Organizzazione aziendale

In economia aziendale, la strategia è il processo di definizione degli obiettivi di lungo periodo e di elaborazione dei programmi volti al loro raggiungimento. Essa delimita un campo d'indagine specialistico dell'economia aziendale che, con i primi studi statunitensi degli anni Cinquanta, ha avuto un rilevante e proficuo sviluppo. Dal punto di vista applicativo, la determinazione della strategia comporta un'attività di cosiddetta pianificazione strategica articolata in varie fasi: analisi delle opportunità di mercato attraverso lo studio delle condizioni ambientali, valutazione dei punti di forza e di debolezza interni e dati delle risorse disponibili, formulazione degli obiettivi di lungo termine, predisposizione di un adeguato assetto organizzativo, analisi dei risultati e degli eventuali scostamenti, il tutto in un processo di continuo adeguamento alle mutevoli condizioni di operatività.

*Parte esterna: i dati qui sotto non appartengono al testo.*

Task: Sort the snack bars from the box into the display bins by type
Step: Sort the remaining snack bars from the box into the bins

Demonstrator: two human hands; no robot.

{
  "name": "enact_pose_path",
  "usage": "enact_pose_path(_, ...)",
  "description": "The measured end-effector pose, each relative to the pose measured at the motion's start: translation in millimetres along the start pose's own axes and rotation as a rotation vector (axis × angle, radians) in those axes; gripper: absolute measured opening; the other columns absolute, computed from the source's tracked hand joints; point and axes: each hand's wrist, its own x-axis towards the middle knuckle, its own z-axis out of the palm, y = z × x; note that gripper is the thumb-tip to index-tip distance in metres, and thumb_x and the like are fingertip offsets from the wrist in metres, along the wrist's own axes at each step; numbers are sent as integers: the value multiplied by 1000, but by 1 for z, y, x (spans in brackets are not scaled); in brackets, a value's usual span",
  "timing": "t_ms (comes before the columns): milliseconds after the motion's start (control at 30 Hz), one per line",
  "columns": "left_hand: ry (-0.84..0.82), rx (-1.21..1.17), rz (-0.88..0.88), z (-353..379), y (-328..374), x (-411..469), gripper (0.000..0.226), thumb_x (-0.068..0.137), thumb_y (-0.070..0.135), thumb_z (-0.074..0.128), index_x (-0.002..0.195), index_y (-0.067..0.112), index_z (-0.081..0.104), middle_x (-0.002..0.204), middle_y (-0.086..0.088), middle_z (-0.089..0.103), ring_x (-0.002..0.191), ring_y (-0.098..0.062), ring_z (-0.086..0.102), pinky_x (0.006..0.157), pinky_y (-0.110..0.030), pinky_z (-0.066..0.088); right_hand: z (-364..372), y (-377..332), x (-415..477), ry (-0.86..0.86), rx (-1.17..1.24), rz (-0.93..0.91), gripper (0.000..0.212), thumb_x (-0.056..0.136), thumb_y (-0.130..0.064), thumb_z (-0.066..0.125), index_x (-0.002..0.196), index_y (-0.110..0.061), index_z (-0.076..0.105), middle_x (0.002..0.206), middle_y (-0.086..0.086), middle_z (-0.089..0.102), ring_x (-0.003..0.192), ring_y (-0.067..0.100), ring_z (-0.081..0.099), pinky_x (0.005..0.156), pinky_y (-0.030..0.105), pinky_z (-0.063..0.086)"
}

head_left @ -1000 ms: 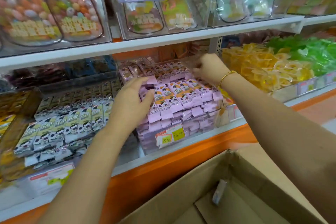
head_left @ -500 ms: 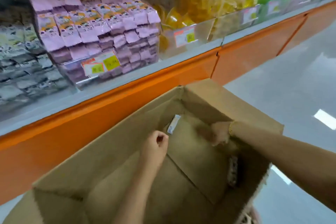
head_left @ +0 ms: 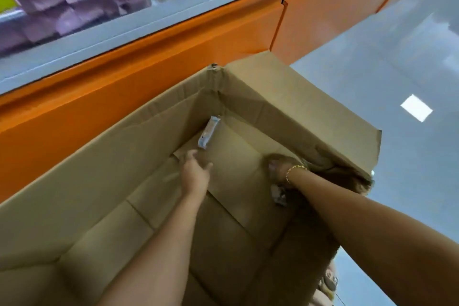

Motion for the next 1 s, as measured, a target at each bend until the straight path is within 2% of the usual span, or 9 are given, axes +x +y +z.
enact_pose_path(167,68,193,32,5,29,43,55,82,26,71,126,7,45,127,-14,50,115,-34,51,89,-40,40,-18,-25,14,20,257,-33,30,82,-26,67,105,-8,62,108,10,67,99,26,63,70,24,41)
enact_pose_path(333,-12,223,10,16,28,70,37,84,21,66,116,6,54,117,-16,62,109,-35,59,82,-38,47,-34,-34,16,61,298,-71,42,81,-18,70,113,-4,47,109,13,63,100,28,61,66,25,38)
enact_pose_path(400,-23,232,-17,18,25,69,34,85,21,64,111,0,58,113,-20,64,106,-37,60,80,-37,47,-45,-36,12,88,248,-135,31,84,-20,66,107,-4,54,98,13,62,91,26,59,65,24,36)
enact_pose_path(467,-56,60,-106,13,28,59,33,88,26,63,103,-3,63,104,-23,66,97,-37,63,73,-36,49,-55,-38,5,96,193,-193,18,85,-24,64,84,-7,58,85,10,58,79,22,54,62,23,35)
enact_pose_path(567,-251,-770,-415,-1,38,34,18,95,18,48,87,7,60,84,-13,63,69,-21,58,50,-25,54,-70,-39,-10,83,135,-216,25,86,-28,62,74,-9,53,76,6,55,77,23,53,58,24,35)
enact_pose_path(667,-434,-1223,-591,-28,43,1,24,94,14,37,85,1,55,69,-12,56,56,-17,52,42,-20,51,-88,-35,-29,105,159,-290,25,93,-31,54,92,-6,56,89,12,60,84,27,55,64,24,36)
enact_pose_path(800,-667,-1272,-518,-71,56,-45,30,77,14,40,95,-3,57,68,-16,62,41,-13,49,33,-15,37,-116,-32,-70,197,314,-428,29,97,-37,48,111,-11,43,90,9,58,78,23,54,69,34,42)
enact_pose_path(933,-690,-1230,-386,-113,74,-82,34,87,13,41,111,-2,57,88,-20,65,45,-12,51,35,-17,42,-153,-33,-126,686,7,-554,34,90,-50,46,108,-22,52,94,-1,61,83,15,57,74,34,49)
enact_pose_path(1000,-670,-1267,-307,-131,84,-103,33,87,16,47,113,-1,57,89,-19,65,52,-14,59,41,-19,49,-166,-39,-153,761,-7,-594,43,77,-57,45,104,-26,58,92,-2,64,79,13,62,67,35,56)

In questo senso occorre distinguere fra tre differenti livelli di strategia: strategia di gruppo o corporate, concernente le scelte da compiere nell'ambito della direzione congiunta di più imprese operanti anche in differenti settori di mercato, strategia prodotto/mercato o business, riferita alla determinazione del profilo competitivo assunto dall'azienda nello specifico mercato, strategia funzionale, riguardante la fissazione degli obiettivi cui devono tendere le singole funzioni aziendali (marketing, finanza, produzione ecc.).